La séparation des pouvoirs prévalu en France. La révolution française a imposé une séparation des fonctions judiciaire et des fonctions administratives.
Définition
Sous l’ancien régime, le parlement tenait son autorité judiciaire uniquement du roi : ce système était appeler justice retenue, cela autoriser le monarque à prendre des prérogatives régaliennes à l’occasion d’un procès en cassant si nécessaire l’arrêt du Parlement.
Définition
Pour voir une ébauche de juridiction administrative, il faudra attendre Bonaparte.
La constitution du 13 décembre 1799, charge le conseil d’État, de rédiger des projets de loi et des règlements d’administration publique et de résoudre les difficultés qui s’élève en matière administrative.
Le système tiendra jusqu’au debut de la Troisième république (1870-1940)
A retenir :
La loi du 18 pluviose de l’An VIII :
Création du « Conseil de préfecture » qui se vois accorder quelques compétences juridictionnelles.
La loi du 24 mai 1872 :
le conseil d’État statuera désormais souverainement (sans passer par le chef d’État) en matière de contentieux administratif
Arrêt Cadot de 1889 :
Abandonne la théorie du « Ministre-juge »
le préfet n’a pas d’autorité qui lui sont propres, donc lorsqu’un particulier, demande au juge une réformation d’un arrêté préfectoral, la décision ministérielle offre un jugement de première instance
Après cet arrêt, le conseil d’État devient juge en premier et dernier ressort dans l’exercice de prérogatives de puissance publique
Loi du 3 mars 1849 :
Le conseil d’État est divisé en trois sections :
- Section de législation
- Section d’administration
- Section du contentieux administratif : chargé de diriger l’instruction écrite et de préparer le rapport des affaires contentieuse
Définition
Loi n° 2015– 177 du 16 février 2015 :
Remanier l’article 1 de la loi du 24 mai 1872.
« Le conflit d’attribution entre juridiction administrative, juridictions judiciaires sont réglées par un tribunal des conflits, composé un nombre égal de membres, du conseil d’État et de la cour de cassation »
Il a été longtemps présidée par le garde des sceaux qui sera écartées avec cette loi de 2015
« Le Tribunal des conflits est seul compétent pour connaître d'une action en indemnisation du préjudice découlant d'une durée totale excessive des procédures afférentes à un même litige et conduites entre les mêmes parties devant les juridictions des deux ordres en raison des règles de compétence applicables et, le cas échéant, devant lui »
A retenir :
Composition du Tribunal des conflits :
- 4 Conseillers d’état élus par l’assemblée générale du conseil d’État.
- 4 magistrat du siège de la cour de cassation
- Un suppléant élu par l’assemblée générale du conseil d’État, parmi les conseillers d’état
- Un.

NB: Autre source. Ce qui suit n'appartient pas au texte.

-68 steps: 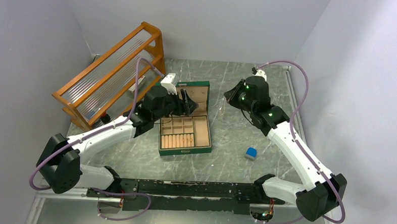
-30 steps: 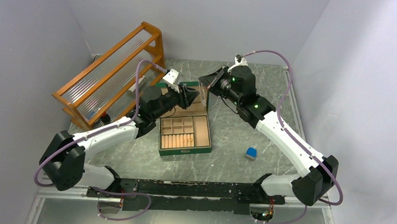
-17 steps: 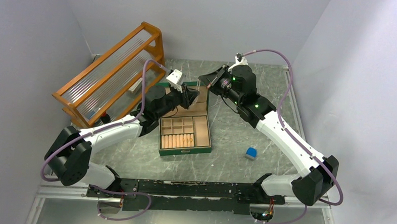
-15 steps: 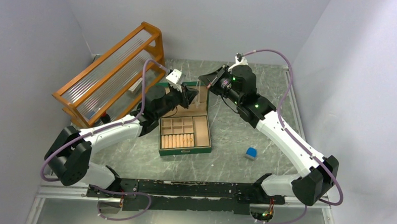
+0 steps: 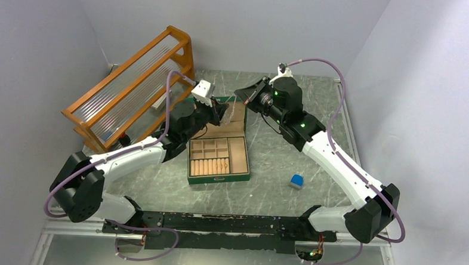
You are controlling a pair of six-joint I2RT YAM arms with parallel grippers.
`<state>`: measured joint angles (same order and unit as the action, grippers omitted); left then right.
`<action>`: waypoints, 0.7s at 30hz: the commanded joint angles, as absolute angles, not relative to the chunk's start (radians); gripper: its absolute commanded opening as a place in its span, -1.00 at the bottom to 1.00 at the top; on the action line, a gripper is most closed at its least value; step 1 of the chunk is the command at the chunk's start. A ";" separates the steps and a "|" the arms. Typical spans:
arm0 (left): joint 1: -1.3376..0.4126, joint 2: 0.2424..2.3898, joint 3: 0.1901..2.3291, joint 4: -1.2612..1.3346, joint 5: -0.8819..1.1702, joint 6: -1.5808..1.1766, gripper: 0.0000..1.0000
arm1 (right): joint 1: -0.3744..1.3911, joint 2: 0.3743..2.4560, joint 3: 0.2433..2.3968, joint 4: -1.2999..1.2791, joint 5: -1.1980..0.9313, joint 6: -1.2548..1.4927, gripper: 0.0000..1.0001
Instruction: Organize the mixed jewelry
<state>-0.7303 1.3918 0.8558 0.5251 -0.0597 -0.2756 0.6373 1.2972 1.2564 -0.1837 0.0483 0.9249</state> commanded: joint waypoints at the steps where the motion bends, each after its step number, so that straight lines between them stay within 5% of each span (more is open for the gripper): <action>1: -0.736 1.343 0.888 0.434 -0.206 -0.270 -0.90 | 0.647 1.324 1.241 -0.121 0.059 0.940 -1.00; 21: -0.731 1.273 0.859 0.166 -0.508 -0.314 -0.90 | 0.733 1.502 1.228 -0.037 0.150 0.953 -1.00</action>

Suppléant élu par l’assemblée générale, des magistrats du siège de la cour de cassation.
Ils sont soumis tous les 3 ans à une réélection, ils sont rééligible 2 fois
Il n’y a plus de ministère public composé de 4 commissaire du gouvernement.
Désormais, il y a des rapporteur public qui sont chargés de présenter l’affaire en toute objectivité, impartialité en se tenant au droit et de proposer une solution qui sera suivi ou non par le tribunal
2 types de conflits en susceptible, de se poser devant le tribunal administratif :
- Conflit positif d’attribution :
- La juridiction judiciaire prétend connaître un litige, alors que l’autorité administrative soutient qu’elle ne relève pas sa compétence.
- Le préfet adresse alors à la juridiction un déclinatoir de compétence, demandant le renvoi des parties devant le juge administratif
- Conflit négatifs d’attribution :
- juge administratif et judiciaire, se déclare, incompétents.
Inconvénient du dualisme juridictionnel (juge administratif / juge judiciaire) :
- Augmentation des frais de procédure
- Allonger la durée d’une procédure (opposition à l’article six de la convention européenne de sauvegarde des droits, de l’homme et des libertés fondamentales « entendre les causes dans un délai raisonnable » (l’Etat peut en être condamné))
Lorsque la responsabilité de l’État est engagée pour dommages causés par le fonctionnement défectueux du service public de la justice judiciaire ou par des activités de police judiciaire, l’État juridictionnel est représenté par un fonctionnaire particulier dont il faut connaître l’existence – l’Agent judiciaire de l’État – créé par un « Décret » du 21 juillet 1790
L’agent judiciaire intervient debave les TRIBUNAUX DE L’ORDRE JURIDIQUE pas administratif ou des conflits.
Devant le juge pénal, l’Agent judiciaire de l’État peut se constituer partie civile, sans l’intervention d’un avocat, par lettre recommandée avec accusé de réception, sur le fondement de l’article 420-1 du Code de procédure pénale.